From the listing below, copy only the lines running from the line that contains "(24, 171) to (242, 81): 338" to the line that contains "Sentences that each", both included.

*** Opening RAW DATA ***

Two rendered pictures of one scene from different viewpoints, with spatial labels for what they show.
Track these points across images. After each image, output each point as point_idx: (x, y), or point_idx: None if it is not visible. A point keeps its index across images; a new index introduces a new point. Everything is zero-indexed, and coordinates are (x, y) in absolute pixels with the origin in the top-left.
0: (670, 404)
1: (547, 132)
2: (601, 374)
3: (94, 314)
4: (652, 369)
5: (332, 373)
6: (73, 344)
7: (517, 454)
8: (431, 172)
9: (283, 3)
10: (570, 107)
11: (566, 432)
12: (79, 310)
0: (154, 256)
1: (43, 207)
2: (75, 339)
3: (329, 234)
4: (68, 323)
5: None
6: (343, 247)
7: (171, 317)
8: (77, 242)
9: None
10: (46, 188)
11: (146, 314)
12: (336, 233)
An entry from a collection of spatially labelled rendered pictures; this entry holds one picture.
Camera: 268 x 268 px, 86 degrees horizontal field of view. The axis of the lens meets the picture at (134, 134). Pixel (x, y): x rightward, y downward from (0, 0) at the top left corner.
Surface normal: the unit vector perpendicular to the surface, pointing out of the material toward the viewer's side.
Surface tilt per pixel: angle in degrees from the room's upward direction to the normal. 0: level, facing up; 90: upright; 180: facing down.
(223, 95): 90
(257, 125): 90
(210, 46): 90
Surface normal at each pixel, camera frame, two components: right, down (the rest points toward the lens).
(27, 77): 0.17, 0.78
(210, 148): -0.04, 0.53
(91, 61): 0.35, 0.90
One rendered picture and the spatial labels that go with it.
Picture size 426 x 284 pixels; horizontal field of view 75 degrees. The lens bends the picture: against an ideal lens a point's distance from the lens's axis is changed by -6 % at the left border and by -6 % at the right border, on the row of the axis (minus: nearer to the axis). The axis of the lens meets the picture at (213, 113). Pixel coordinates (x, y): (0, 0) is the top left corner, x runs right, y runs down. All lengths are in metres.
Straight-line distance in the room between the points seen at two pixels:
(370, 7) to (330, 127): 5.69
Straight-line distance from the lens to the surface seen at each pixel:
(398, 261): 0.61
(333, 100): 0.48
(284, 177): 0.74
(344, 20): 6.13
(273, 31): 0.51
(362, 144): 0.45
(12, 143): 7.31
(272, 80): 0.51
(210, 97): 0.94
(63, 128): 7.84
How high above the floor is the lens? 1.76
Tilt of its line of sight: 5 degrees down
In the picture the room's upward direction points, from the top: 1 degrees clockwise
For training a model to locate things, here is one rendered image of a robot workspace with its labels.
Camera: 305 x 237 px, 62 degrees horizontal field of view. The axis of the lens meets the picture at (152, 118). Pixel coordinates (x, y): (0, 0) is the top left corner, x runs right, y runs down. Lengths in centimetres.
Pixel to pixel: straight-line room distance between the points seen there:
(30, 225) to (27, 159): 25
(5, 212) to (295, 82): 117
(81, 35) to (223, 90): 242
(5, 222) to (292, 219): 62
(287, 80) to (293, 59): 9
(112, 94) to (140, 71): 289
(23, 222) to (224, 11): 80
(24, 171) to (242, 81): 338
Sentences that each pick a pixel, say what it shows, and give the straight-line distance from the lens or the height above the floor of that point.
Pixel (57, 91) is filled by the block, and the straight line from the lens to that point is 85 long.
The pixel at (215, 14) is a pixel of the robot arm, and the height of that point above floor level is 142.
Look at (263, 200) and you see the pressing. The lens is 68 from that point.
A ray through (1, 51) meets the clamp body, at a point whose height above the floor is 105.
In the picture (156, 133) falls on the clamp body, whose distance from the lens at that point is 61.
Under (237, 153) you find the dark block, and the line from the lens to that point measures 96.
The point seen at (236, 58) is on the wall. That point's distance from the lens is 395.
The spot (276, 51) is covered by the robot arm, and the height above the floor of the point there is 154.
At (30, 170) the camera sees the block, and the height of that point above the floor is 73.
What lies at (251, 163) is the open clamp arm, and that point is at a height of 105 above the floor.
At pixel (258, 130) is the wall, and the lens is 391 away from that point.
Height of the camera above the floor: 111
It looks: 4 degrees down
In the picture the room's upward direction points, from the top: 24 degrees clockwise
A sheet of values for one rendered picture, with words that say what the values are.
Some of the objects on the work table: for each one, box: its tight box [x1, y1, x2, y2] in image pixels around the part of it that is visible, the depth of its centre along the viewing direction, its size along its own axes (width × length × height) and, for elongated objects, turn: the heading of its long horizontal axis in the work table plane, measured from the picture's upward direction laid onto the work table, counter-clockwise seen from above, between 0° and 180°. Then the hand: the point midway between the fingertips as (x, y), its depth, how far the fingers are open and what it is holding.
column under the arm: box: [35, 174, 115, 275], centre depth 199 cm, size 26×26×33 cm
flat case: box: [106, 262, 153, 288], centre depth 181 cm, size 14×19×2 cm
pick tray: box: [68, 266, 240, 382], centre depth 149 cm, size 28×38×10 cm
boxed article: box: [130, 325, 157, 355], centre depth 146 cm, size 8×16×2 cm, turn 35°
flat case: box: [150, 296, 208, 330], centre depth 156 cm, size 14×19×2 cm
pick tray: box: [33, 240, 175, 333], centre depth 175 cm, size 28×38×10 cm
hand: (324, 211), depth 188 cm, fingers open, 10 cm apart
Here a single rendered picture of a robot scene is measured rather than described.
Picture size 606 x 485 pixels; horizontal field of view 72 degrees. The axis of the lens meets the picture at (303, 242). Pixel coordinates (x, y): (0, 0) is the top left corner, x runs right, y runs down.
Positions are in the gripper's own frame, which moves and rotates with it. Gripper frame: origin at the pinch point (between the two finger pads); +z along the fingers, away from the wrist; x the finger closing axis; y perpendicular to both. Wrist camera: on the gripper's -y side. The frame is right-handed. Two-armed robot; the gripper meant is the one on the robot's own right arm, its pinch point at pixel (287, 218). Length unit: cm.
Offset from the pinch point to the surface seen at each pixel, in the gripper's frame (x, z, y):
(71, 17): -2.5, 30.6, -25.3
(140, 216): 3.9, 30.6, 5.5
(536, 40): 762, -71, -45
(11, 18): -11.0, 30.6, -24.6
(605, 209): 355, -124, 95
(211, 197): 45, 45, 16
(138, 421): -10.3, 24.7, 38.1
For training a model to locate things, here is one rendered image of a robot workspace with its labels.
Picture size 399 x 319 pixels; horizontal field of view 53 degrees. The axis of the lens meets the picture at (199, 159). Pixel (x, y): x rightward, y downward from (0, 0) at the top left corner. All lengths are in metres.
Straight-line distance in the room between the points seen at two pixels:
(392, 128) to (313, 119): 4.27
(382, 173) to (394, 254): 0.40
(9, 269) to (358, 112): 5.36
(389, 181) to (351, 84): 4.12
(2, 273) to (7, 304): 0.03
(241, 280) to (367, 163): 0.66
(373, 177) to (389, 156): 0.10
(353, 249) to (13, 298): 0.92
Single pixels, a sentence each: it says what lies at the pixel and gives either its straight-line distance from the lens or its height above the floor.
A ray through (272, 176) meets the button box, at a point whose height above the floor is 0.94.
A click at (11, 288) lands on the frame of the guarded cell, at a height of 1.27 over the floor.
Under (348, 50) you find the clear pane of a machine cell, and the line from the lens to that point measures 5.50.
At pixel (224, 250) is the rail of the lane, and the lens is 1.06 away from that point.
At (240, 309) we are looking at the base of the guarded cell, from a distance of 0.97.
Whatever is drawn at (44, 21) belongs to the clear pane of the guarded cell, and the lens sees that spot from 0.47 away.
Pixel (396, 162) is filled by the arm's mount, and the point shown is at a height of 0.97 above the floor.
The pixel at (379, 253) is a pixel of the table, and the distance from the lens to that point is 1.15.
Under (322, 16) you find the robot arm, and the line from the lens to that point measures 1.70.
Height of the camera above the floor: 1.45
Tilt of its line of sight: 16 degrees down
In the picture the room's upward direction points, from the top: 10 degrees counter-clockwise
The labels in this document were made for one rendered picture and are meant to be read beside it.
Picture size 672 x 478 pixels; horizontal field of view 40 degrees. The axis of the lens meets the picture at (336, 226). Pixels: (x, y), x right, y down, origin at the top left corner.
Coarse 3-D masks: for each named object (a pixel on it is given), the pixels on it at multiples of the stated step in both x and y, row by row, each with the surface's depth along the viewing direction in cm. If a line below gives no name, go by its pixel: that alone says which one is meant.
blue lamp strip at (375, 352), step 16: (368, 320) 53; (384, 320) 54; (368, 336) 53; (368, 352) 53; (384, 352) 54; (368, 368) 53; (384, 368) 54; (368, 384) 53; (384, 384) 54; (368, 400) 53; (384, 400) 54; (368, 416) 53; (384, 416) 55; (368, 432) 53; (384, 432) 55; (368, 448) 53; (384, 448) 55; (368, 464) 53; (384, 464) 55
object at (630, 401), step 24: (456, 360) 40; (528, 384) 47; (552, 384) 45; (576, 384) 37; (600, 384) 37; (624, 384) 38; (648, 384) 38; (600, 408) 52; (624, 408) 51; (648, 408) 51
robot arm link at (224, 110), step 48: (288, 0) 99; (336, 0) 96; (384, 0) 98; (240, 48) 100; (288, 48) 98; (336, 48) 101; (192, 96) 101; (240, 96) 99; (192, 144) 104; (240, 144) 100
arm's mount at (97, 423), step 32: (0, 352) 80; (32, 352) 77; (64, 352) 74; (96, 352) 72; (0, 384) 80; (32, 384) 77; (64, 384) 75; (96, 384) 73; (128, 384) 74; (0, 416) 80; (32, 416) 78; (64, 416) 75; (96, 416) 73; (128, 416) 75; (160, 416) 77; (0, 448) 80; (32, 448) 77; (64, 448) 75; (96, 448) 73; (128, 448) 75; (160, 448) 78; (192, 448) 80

*** Closing RAW DATA ***

ANSWER BOX:
(24, 171) to (242, 81): 338
Sentences that each pick a pixel, say what it shows, and give the straight-line distance from the lens or the height above the floor of that point.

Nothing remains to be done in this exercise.